The CD34 antigen is expressed by 1% to 4% of human and baboon marrow cells,
including virtually all hematopoietic progenitors detectable by in vitro
assays. Previous work from our laboratory has shown that CD34+ marrow cells
can engraft lethally irradiated baboons. Because the CD34 antigen has not
been detected on most solid tumors, positive selection of CD34+ cells may
be used to provide marrow cells capable of engraftment, but depleted of
tumor cells.
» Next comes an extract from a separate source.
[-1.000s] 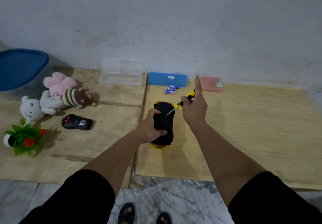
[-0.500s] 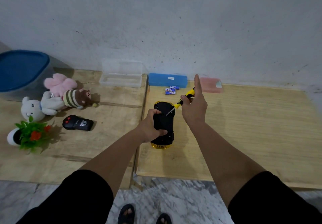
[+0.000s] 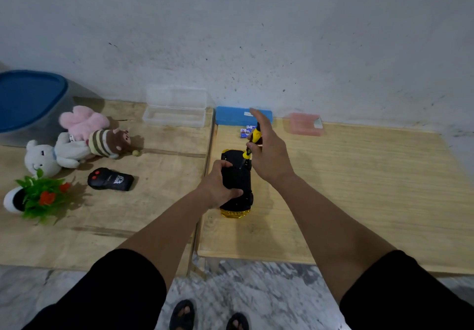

In seven patients with stage IV breast cancer and two patients
with stage IV neuroblastoma, 2.5 to 17.5 x 10(9) marrow cells were
separated by immunoadsorption with the anti-CD34 antibody 12-8 and 50 to
260 x 10(6) positively selected cells were recovered that were 64 +/- 16%
(range 35% to 92%) CD34+. The patients received 1.0 to 5.2 x 10(6)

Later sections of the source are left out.